▶ TASK TO CARRY OUT
Read the lines below and count those that have the word "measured". Respond with the number only.

▶ DATA

-- Opening Marker --

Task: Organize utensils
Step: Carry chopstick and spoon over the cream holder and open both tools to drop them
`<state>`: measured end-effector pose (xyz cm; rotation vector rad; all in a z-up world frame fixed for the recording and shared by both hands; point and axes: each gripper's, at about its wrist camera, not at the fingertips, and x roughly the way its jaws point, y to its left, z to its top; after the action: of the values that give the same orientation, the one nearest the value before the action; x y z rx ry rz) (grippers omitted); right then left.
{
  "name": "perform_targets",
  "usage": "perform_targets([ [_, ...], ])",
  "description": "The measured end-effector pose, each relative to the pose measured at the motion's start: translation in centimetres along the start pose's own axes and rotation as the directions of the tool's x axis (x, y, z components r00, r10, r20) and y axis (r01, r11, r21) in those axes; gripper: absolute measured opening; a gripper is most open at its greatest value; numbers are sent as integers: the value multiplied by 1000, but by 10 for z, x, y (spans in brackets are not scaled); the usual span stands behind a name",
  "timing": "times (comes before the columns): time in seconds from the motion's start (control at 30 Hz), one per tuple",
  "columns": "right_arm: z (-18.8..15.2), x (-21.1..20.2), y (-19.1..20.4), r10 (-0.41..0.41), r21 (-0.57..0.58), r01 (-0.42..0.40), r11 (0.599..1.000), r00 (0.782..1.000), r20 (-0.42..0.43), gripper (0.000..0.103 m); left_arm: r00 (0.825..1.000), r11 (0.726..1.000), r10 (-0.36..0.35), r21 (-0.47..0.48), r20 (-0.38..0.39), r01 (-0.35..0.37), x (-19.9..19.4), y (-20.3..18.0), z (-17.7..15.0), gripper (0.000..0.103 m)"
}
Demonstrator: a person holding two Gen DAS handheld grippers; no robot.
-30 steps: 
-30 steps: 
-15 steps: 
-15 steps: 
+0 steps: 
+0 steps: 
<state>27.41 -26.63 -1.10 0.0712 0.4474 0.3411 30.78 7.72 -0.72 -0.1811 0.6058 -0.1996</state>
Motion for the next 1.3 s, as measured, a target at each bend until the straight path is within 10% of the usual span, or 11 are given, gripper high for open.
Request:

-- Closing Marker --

▶ EXPECTED ANSWER
3